Sanki yer yarıldı da, yerin içinde kayboldu.
-
Kimse nereye gittiğini bilmiyor.
-
Odası bomboş. Bütün eşyasını alıp götürmüş. Yerde, odanın tam ortasında sadece
bir kaç kartpostal var. Çok acayip. Gel bak istersen sahiden çok garip.
...
- Gitmiş
bak, her şeyi götürmüş.
- Tuhaf
- Kendisi
de tuhaftı.
-
Bıraktığı karpostallar bunlar olmalı. Arkalarında yazılar var. Numaralı hepsi,
sanki hikâye gibi bir şeyler yazılı.
"Juan Apagato, sokaklarda boş boş dolanarak vakit öldürüyor. Bir ara üniversiteye gitti ama, okumanın fazla zaman aldığı düşündü. Onu fazla yormayacak bir iş aramaya başladı."
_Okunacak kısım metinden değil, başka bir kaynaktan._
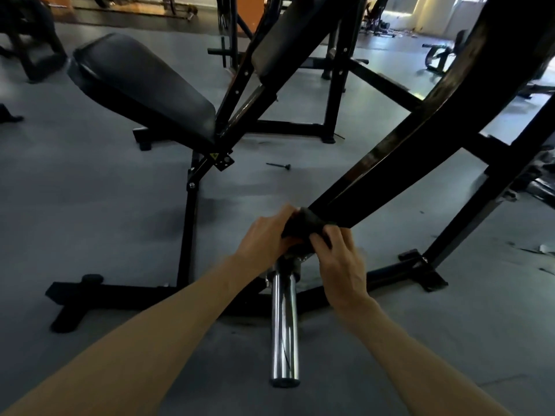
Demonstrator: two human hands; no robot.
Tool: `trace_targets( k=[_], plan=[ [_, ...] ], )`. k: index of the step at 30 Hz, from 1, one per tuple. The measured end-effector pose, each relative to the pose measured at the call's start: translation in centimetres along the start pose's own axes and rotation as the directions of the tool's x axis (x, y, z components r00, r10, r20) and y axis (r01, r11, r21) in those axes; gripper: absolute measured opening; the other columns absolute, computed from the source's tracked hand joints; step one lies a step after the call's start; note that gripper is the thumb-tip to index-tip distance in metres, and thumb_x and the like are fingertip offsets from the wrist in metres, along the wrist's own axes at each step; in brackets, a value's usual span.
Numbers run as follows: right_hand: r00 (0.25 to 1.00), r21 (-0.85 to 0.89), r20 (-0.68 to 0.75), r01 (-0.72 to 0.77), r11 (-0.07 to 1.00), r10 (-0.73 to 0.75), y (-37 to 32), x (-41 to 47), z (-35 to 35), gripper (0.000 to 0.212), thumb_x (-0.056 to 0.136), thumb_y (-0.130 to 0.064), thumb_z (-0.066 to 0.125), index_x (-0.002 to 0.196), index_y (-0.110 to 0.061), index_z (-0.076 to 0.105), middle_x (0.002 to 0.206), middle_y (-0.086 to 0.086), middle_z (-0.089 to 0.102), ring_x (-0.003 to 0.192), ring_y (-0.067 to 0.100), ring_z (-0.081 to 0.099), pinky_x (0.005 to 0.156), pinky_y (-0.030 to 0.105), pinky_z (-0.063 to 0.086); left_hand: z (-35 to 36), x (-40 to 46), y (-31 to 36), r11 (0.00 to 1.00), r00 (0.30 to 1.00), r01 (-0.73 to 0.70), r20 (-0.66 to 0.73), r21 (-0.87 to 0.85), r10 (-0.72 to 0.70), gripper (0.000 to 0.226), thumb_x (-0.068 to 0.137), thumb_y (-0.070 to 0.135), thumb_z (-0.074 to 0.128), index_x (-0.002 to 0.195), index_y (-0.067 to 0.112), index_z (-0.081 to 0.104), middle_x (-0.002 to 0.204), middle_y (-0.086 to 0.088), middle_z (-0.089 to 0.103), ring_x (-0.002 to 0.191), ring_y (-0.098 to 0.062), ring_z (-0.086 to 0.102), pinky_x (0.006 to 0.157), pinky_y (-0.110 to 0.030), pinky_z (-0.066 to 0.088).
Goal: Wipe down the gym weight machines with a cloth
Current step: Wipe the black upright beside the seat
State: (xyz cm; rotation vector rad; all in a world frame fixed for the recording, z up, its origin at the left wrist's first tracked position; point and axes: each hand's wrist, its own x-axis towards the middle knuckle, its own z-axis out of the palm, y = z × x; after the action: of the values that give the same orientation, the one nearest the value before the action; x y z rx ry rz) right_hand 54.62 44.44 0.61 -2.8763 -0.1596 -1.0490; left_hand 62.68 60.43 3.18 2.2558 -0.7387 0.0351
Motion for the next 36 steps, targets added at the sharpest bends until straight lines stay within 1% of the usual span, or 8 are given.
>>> trace_targets(
  k=[9, 15, 19, 23, 26, 30, 34, 36],
  plan=[
    [0.995, 0.035, 0.076, 0.067, 0.997, -0.069, -0.4, -0.4, 0.3, 0.031, 0.077, 0.006, 0.076, 0.105, -0.001, 0.065, 0.112, 0.015, 0.056, 0.099, 0.031, 0.053, 0.05, 0.038, 0.054, 0.5, -1.4, -0.5, 0.999, 0.999, 0.038, -0.036, -0.022, -0.039, 0.028, 0.098, 0.028, 0.065, 0.122, 0.017, 0.054, 0.102, -0.005, 0.072, 0.09, -0.022, 0.068, 0.068, -0.023, 0.04],
    [0.991, -0.019, -0.021, 0.129, 0.991, -0.13, 1.6, 1.7, -3.0, 0.016, 0.086, 0.001, 0.06, 0.101, 0.0, 0.065, 0.106, 0.016, 0.06, 0.09, 0.03, 0.056, 0.06, 0.037, 0.051, -0.3, 0.5, 3.4, 0.987, 0.996, -0.01, -0.094, -0.16, -0.005, 0.031, 0.094, 0.025, 0.071, 0.121, 0.023, 0.056, 0.11, 0.002, 0.073, 0.096, -0.01, 0.069, 0.076, -0.011, 0.052],
    [0.989, -0.077, -0.094, 0.105, 0.991, -0.112, 3.7, 3.1, -5.5, 0.042, 0.085, -0.003, 0.067, 0.127, -0.001, 0.061, 0.121, 0.02, 0.057, 0.108, 0.032, 0.051, 0.069, 0.04, 0.055, -0.8, 2.4, 5.5, 0.986, 0.991, -0.105, -0.101, -0.131, 0.092, 0.039, 0.092, 0.031, 0.072, 0.124, 0.032, 0.05, 0.124, -0.001, 0.068, 0.112, -0.02, 0.067, 0.095, -0.036, 0.056],
    [0.986, -0.102, -0.066, 0.148, 0.984, -0.155, 3.8, 3.2, -5.4, 0.066, 0.078, -0.002, 0.076, 0.141, -0.004, 0.055, 0.13, 0.019, 0.047, 0.116, 0.034, 0.044, 0.075, 0.043, 0.057, -0.4, 2.1, 4.5, 0.985, 0.986, -0.115, -0.136, -0.129, 0.097, 0.037, 0.094, 0.024, 0.071, 0.126, 0.028, 0.052, 0.124, 0.0, 0.066, 0.112, -0.012, 0.066, 0.095, -0.03, 0.056],
    [0.964, -0.049, -0.046, 0.258, 0.965, -0.26, 3.0, 3.3, -3.7, 0.056, 0.079, -0.004, 0.071, 0.134, 0.0, 0.06, 0.127, 0.017, 0.049, 0.112, 0.031, 0.044, 0.079, 0.043, 0.058, -0.5, 0.9, 2.4, 0.991, 0.996, -0.045, -0.076, -0.129, 0.036, 0.036, 0.095, 0.02, 0.07, 0.128, 0.018, 0.055, 0.119, 0.003, 0.072, 0.11, -0.007, 0.068, 0.091, -0.024, 0.056],
    [0.922, 0.017, 0.125, 0.367, 0.93, -0.366, 0.3, 2.8, -0.5, 0.049, 0.076, -0.008, 0.074, 0.124, 0.001, 0.066, 0.123, 0.013, 0.061, 0.109, 0.027, 0.051, 0.082, 0.038, 0.057, -0.7, -1.1, -1.2, 0.99, 0.989, 0.142, 0.043, 0.026, -0.143, 0.033, 0.096, 0.019, 0.069, 0.125, 0.01, 0.058, 0.115, -0.004, 0.073, 0.105, -0.017, 0.07, 0.092, -0.036, 0.056],
    [0.899, -0.013, 0.23, 0.386, 0.923, -0.373, -0.9, 3.2, 0.3, 0.047, 0.071, -0.011, 0.076, 0.115, 0.003, 0.068, 0.118, 0.014, 0.06, 0.109, 0.029, 0.054, 0.088, 0.038, 0.055, -1.2, -0.7, -2.5, 0.982, 0.976, 0.166, 0.129, 0.088, -0.176, 0.034, 0.099, 0.021, 0.065, 0.13, 0.011, 0.057, 0.124, -0.006, 0.071, 0.112, -0.017, 0.067, 0.091, -0.02, 0.049],
    [0.885, -0.071, 0.257, 0.419, 0.905, -0.389, -1.1, 3.7, 0.3, 0.043, 0.069, -0.013, 0.08, 0.107, 0.003, 0.07, 0.112, 0.015, 0.06, 0.105, 0.03, 0.055, 0.087, 0.04, 0.054, -1.1, -0.7, -3.2, 0.983, 0.977, 0.153, 0.131, 0.1, -0.166, 0.035, 0.099, 0.024, 0.065, 0.131, 0.013, 0.056, 0.124, -0.005, 0.071, 0.113, -0.018, 0.068, 0.098, -0.031, 0.053]
  ],
)
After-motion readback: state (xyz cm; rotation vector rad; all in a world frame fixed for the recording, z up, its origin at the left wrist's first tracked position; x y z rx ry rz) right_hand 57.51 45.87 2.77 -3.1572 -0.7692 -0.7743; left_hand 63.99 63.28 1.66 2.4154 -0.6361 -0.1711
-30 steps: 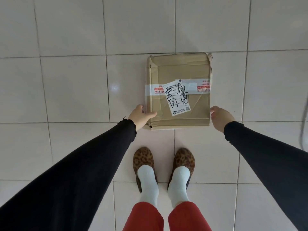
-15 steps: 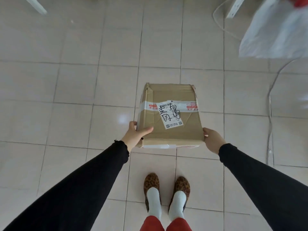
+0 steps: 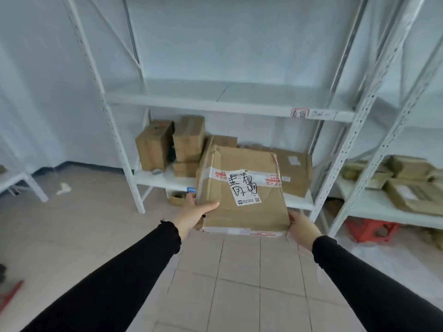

"Kocaman bir pansiyonda bir oda tuttu. Aynı çatı altında yaşadığı insanlarla nadiren karşılaşıyor. Biri tanesinin adının Frank Bilmem-nereli-oğlu olduğunu ve binada ondan başka bir kaç kişinin daha olduğunu düşüyor, ama pek de emin değil."
- Sanırım
bizden bahsetmiş.
"Sıradan bir işçi ailesinden geliyor. Anne ve babasını artık pek görmüyor. Para göndermeyi bırakmalarından beri hiç ziyaretlerine gitmedi. Ebeveynlerinden birinin ebeveyni geçen ay öldü, ama hangisiydi giden, anımsamıyor."
- bu
Addams Ailesi'ndeki Fester Dayı
"Geçen yaz işaret parmağını vantilatöre sokmayı düşündü. Birisi ona parmak izlerinin benzersiz olduğunu söyledikten sonra. benzersizliği ispat etmeye yarayacak çok fazla belirgin kanıt taşıdığına inanmaya başladı. İnsanların benzerlikleri ile kıyaslandığında, farklı yönlerinin daha az çıkacağını düşünüyor."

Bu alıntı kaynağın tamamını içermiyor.